> **INPUT DATA**:
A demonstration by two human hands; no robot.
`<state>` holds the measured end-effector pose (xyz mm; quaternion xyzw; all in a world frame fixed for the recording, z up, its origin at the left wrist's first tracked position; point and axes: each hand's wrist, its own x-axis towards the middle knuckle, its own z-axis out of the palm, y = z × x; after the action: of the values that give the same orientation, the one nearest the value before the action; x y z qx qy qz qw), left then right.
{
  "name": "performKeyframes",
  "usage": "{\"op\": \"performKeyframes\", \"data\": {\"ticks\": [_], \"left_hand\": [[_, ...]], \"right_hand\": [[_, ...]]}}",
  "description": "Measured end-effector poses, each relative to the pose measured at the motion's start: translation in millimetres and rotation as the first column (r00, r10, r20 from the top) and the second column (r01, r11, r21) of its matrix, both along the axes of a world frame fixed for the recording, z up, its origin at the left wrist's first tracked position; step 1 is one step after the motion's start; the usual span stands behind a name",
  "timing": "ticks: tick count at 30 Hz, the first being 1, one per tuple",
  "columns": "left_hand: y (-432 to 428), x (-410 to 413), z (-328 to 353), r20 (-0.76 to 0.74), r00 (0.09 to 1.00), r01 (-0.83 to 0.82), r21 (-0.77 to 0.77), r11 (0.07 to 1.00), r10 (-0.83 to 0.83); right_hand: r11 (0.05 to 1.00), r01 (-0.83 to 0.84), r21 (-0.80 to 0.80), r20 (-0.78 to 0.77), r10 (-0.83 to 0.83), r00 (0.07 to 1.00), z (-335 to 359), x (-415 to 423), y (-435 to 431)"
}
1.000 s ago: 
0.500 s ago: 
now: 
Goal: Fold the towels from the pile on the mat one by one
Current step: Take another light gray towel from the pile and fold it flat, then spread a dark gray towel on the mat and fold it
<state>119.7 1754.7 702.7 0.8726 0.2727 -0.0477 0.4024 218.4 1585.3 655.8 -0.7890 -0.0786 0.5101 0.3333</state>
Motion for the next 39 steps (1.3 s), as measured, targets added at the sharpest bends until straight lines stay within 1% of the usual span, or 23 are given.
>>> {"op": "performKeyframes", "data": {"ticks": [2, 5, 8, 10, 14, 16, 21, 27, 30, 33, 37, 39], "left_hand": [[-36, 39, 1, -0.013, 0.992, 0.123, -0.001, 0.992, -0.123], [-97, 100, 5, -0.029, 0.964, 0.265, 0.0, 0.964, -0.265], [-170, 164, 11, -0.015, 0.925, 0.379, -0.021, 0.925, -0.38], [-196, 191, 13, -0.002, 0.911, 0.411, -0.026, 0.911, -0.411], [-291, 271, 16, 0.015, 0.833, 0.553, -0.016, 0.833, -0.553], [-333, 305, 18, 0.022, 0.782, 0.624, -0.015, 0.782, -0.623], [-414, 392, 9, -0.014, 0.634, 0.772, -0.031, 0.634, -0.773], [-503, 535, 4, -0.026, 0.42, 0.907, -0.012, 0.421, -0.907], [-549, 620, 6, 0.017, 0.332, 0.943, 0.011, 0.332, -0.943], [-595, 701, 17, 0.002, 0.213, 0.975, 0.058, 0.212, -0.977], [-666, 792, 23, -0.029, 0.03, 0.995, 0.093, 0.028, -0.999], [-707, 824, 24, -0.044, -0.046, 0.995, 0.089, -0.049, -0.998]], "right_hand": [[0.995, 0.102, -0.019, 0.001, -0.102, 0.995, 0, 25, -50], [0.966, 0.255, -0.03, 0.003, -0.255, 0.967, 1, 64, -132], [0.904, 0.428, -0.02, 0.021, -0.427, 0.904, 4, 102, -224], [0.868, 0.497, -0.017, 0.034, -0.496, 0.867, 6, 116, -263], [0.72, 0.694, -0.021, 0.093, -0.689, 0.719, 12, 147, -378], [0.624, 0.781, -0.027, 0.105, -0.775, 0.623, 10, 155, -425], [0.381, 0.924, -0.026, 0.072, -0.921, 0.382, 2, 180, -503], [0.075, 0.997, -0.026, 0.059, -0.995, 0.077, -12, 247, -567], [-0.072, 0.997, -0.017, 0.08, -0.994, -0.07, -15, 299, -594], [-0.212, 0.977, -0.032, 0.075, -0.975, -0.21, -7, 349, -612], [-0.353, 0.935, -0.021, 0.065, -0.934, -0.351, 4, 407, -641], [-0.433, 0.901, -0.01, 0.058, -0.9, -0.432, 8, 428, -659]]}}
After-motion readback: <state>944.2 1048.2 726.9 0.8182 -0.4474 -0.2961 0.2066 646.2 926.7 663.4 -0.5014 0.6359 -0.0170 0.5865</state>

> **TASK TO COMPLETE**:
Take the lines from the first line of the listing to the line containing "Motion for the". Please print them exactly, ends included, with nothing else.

> **EXERCISE RESULT**:
A demonstration by two human hands; no robot.
`<state>` holds the measured end-effector pose (xyz mm; quaternion xyzw; all in a world frame fixed for the recording, z up, its origin at the left wrist's first tracked position; point and axes: each hand's wrist, its own x-axis towards the middle knuckle, its own z-axis out of the palm, y = z × x; after the action: of the values that give the same orientation, the one nearest the value before the action; x y z qx qy qz qw), left then right.
{
  "name": "performKeyframes",
  "usage": "{\"op\": \"performKeyframes\", \"data\": {\"ticks\": [_], \"left_hand\": [[_, ...]], \"right_hand\": [[_, ...]]}}",
  "description": "Measured end-effector poses, each relative to the pose measured at the motion's start: translation in millimetres and rotation as the first column (r00, r10, r20 from the top) and the second column (r01, r11, r21) of its matrix, both along the axes of a world frame fixed for the recording, z up, its origin at the left wrist's first tracked position; step 1 is one step after the motion's start; the usual span stands behind a name",
  "timing": "ticks: tick count at 30 Hz, the first being 1, one per tuple",
  "columns": "left_hand: y (-432 to 428), x (-410 to 413), z (-328 to 353), r20 (-0.76 to 0.74), r00 (0.09 to 1.00), r01 (-0.83 to 0.82), r21 (-0.77 to 0.77), r11 (0.07 to 1.00), r10 (-0.83 to 0.83); right_hand: r11 (0.05 to 1.00), r01 (-0.83 to 0.84), r21 (-0.80 to 0.80), r20 (-0.78 to 0.77), r10 (-0.83 to 0.83), r00 (0.07 to 1.00), z (-335 to 359), x (-415 to 423), y (-435 to 431)"
}
1.000 s ago: 
0.500 s ago: 
now: 
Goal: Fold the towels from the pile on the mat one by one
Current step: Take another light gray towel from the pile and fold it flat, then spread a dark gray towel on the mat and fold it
<state>119.7 1754.7 702.7 0.8726 0.2727 -0.0477 0.4024 218.4 1585.3 655.8 -0.7890 -0.0786 0.5101 0.3333</state>
Motion for the next 39 steps (1.3 s), as measured, targets added at the sharpest bends until straight lines stay within 1% of the usual span, or 23 are given.

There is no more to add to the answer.